• _ASSIGNED TASK_: Within the records, which lines hold the string "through"? Report each one by copying it.

• _INFORMATION SUPPLIED_:
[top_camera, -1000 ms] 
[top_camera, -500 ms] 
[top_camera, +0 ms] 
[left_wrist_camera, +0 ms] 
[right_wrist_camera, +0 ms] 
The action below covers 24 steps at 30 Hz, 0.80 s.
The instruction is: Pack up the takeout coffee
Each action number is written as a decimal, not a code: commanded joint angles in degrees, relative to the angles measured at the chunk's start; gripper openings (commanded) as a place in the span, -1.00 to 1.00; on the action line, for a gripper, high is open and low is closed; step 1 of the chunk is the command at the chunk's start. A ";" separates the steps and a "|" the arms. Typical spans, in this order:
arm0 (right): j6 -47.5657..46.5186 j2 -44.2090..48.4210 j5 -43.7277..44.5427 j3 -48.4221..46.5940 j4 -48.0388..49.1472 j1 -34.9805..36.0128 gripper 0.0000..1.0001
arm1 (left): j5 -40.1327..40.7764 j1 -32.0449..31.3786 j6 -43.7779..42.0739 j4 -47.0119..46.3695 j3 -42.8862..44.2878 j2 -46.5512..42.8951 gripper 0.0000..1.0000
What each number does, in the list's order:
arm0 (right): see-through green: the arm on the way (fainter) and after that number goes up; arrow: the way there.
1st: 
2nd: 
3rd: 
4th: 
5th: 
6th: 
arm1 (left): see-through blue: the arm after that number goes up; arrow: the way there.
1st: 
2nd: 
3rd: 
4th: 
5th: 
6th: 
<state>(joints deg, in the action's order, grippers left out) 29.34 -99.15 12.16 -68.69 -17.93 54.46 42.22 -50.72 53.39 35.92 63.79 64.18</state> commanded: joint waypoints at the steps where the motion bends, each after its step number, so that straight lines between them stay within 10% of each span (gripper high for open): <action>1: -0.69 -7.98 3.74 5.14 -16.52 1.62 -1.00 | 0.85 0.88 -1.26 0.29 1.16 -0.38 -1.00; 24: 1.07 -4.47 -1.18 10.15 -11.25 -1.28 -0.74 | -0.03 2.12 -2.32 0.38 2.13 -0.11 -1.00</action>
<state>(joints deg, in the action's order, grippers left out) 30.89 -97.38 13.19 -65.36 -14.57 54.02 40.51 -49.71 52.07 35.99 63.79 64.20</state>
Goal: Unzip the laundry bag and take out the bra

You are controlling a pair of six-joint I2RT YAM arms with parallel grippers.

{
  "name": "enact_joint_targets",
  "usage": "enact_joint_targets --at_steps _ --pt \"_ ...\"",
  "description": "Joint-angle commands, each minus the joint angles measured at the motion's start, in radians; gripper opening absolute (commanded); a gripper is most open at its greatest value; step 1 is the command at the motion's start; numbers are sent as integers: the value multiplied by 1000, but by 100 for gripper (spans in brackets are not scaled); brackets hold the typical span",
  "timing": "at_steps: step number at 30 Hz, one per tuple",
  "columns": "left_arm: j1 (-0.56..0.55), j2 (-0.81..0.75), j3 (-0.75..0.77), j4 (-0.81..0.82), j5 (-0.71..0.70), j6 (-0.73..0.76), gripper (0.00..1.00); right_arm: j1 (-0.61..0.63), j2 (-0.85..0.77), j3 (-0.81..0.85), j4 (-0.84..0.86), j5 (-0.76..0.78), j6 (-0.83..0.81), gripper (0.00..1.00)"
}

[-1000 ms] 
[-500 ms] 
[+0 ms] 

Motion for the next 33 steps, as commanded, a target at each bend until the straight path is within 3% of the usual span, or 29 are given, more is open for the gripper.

• _TASK ANSWER_:
arm0 (right): see-through green: the arm on the way (fainter) and after that number goes up; arrow: the way there.
arm1 (left): see-through blue: the arm after that number goes up; arrow: the way there.

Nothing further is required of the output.